As data scientists, it’s about time that we keep a sharp eye on this.

Our frustrating days of squeezing out the most information from a limited, dirty set of data — or waiting for data-sharing and privacy regulations to get approved — might just be coming to an end. Good news, right?

Yes, they are. Yet, the growing interest in Synthetic Data within our organizations raises a number of questions, not only ours as the ones developing the models or analyzing the data, but also from stakeholders, domain experts, clients, and business parties.

The overarching question underlying all of these is: How does it work? Can we rely on it? Can we really use it? Can we trust it?

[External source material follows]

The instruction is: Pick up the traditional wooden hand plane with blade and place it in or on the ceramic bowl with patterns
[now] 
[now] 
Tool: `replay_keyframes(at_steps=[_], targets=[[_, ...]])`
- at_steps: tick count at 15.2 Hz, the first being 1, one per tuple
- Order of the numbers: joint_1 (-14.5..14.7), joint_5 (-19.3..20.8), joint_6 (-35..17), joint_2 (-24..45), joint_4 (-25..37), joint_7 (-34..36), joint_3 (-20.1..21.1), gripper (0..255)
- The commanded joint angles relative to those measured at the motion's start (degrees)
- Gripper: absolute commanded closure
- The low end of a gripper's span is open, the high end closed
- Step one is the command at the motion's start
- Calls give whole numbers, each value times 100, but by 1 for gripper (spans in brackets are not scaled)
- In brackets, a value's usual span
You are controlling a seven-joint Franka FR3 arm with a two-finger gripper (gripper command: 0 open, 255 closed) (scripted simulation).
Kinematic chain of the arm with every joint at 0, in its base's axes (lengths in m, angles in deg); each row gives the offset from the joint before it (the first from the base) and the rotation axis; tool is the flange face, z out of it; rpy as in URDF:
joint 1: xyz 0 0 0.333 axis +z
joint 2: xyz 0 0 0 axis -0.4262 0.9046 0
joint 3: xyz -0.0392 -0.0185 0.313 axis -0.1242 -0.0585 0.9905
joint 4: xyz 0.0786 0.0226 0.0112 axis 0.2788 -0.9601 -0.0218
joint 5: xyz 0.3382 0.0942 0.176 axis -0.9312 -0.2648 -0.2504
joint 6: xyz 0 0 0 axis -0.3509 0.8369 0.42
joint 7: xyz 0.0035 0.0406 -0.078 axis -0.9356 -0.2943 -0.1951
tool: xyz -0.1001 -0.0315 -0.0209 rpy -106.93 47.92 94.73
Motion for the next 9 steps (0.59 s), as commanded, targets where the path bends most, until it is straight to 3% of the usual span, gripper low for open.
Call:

Trust naturally arises from experience: from exploring and working with a topic so extensively until we fully grasp it, inside and out.

The more we experiment with synthetic data, the more clear its generation process, applications, benefits and limitationswill become. And the more empowered we will be to efficiently leverage it and tweak it to our needs.

Cue the wonderful world of Open Source Software!

In this article, we’ll review the top 5 Python packages for synthetic data generation currently in everyone’s mouth: ydata-synthetic, sdv, gretel-synthetics, nbsynthetic, and synthcity.

They will help you get started with the internal workings of synthetic data and allow you to master the art of the “fake it, till’ you make it”.


1. ydata-synthetic

ydata-synthetic comprises the most extensive set of strategies to get you started with synthetic data generation. The top-notch methods currently include CTGAN for conditional tabular data generation, TimeGAN for time-series data, and a GMM-based model for those that want a fast but efficient synthesis without the need for a GPU.

One of the “chef’s kiss” functionality is the GUI experience, powered by a Streamlit App.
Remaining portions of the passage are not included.